Reputation: 1602
I have two long arrays of bytes and I need to compute how many bytes on corresponding positions are identical. My solution (in JAVA) is as follows:
int sum = 0;
for(int i = 0;i < t.length;i++)
if (t[i] == spb[i])
sum++;
Since this part of my program takes substantial time, I wonder if I can make this any faster
Obviously the length of the two arrays is identical
Upvotes: 1
Views: 243
Reputation: 8711
Besides using previously-suggested "concurrent threads to compute partial sums for sections of the array" method (which I will comment on in a later paragraph), you can use two simple techniques to speed up the loop: (1) ?:
tertiary operator instead of if
test, and (2) loop unrolling.
On my old 2GHz system, using gcj java compiler, each of those techniques gives a few percent of speedup. The improvement you get on your machine (if any) may be compiler or jvm dependent.
Code examples:
if (t[i] == spb[i]) sum++;
goes to
sum += t[i] == spb[i] ? 1 : 0;
and
public static int counts (byte[] A, byte[] B) {
int i, count, L=A.length;
for (count=i=0; i<L; i++)
count += A[i]==B[i] ? 1 : 0;
return count;
}
goes to (for example)
public static int counts (byte[] A, byte[] B) {
final int S=8;
int i, count, L=A.length-S;
for(count=i=0; i<L; i+=S) {
count += A[i+0]==B[i+0] ? 1 : 0;
count += A[i+1]==B[i+1] ? 1 : 0;
count += A[i+2]==B[i+2] ? 1 : 0;
count += A[i+3]==B[i+3] ? 1 : 0;
count += A[i+4]==B[i+4] ? 1 : 0;
count += A[i+5]==B[i+5] ? 1 : 0;
count += A[i+6]==B[i+6] ? 1 : 0;
count += A[i+7]==B[i+7] ? 1 : 0;
}
for (; i<L+S; ++i)
count += A[i]==B[i] ? 1 : 0;
return count;
}
Loop unrolling could be done with S
having a value larger or smaller than the S=8
shown above. However, in the tests I ran, S=16
showed little improvement over S=8
. Some sample timings, with 202MB arrays:
A. 51094384 matches in 3.421857144 sec. (original loop)

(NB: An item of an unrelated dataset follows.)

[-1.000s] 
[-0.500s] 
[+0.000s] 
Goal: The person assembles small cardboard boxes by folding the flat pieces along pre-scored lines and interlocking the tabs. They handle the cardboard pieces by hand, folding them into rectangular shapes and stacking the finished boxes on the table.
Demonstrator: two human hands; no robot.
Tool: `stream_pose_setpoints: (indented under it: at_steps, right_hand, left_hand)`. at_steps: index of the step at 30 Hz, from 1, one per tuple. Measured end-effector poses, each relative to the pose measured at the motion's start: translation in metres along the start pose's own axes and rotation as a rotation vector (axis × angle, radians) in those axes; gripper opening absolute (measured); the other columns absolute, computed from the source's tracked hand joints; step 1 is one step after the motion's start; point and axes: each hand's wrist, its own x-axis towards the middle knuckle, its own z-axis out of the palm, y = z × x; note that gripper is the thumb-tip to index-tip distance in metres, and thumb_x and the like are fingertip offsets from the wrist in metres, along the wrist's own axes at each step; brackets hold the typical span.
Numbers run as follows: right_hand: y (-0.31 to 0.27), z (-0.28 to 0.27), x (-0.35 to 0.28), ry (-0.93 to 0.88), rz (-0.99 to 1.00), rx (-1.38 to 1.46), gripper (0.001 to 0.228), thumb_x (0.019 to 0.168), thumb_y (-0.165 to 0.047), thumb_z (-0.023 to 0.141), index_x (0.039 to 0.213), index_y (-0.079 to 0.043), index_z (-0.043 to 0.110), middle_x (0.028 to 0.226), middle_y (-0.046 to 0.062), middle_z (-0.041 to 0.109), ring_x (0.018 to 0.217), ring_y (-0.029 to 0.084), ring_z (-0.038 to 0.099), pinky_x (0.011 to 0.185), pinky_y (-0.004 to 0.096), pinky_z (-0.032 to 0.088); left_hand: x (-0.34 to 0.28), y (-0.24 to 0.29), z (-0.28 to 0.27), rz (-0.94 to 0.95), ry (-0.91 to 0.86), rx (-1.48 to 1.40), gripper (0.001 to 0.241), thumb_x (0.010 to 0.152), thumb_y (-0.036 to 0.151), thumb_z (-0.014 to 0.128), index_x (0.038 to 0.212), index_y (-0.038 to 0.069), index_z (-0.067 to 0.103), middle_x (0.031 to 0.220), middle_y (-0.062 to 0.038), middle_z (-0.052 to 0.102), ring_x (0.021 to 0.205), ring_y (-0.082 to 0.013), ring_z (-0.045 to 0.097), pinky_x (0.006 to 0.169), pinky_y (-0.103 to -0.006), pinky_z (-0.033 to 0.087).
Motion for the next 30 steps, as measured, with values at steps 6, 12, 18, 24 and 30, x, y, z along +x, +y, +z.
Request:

E. 51094384 matches in 3.212364808 sec. (use ?: value)
F. 51094384 matches in 2.953596272 sec. (?: + S=8 unroll)
G. 51094384 matches in 2.949984214 sec. (?: + S=16 unroll)
In this run, E. timing is 6% less than A., while F. and G. are 8% less than E., and 14% less than A. (Other timings, not shown, verified that a previous answer's claim that "requesting the field of an object (t.length) takes more time than a local variable", is irrelevant.)
Regarding use of concurrent threads: Suppose you use three threads. Among other methods, you could let thread i
treat contiguous bytes in the i
'th third of each array, or you could let thread i
handle every third byte, that is, bytes with index mod 3 = i
. It would be worthwhile to benchmark the difference in execution time. I would expect it to be different, on different machines, depending on cache sizes and regimes.
Upvotes: 1
Reputation: 1
int sum = 0;
for(int i = t.length - 1;i >= 0 ;i--)
if (t[i] == spb[i])
sum++;
In principle, requesting the field of an object (t.length) takes more time than a local variable (i). If you iterate from last to first, the most expensive instruction is executed only once.
Upvotes: 0
Reputation: 1502386
Nope, you're basically doing the right thing (at least for a single thread - Simon's idea of using multiple threads is a good one). How much time is this taking, and how long are the arrays? It ought to be pretty quick.
You might be able to speed it up by creating a ByteBuffer
around the byte array, then using asLongBuffer
to create a LongBuffer
wrapping it again. You could then check 8 bytes at a time (as longs), only checking a single byte at a time when the long
comparison returns false. This would be significantly more complicated code though - and I wouldn't be at all surprised to find that it's actually a lot slower.
Upvotes: 5
Reputation: 43157
If the arrays are very long, you could use multiple concurrent threads to compute partial sums for sections of the array, and then sum up the partial sums.
Upvotes: 6